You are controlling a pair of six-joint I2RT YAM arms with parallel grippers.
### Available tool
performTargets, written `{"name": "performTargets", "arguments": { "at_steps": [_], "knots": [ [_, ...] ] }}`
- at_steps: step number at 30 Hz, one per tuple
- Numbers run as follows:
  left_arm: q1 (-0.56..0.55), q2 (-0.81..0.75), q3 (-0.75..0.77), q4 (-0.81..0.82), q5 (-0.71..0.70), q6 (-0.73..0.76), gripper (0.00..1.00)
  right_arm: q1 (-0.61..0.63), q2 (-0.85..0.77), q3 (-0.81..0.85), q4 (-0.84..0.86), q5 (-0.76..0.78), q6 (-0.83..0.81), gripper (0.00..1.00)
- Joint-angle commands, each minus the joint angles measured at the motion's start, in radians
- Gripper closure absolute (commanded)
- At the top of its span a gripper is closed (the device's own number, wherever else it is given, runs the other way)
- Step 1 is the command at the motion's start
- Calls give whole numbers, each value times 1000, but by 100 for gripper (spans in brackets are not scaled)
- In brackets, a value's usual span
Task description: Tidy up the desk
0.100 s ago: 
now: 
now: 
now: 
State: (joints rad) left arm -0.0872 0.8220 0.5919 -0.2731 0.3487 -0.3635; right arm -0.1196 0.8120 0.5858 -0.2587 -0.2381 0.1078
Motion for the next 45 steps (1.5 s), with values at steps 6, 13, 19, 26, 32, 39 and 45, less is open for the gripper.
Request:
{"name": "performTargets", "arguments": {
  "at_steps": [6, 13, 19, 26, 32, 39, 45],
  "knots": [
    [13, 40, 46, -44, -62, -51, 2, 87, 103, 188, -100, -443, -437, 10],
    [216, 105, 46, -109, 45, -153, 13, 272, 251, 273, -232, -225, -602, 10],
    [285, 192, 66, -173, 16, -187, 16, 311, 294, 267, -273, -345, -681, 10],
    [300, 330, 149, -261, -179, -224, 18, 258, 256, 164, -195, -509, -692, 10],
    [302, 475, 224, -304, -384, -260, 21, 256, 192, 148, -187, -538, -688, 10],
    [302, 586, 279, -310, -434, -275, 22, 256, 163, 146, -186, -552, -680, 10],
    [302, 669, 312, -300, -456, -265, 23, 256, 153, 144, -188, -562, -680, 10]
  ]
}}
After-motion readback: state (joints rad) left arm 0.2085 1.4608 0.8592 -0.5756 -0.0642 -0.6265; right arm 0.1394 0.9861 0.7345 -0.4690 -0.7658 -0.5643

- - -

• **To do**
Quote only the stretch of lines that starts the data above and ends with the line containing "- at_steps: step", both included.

• **Expected answer**
You are controlling a pair of six-joint I2RT YAM arms with parallel grippers.
### Available tool
performTargets, written `{"name": "performTargets", "arguments": { "at_steps": [_], "knots": [ [_, ...] ] }}`
- at_steps: step number at 30 Hz, one per tuple

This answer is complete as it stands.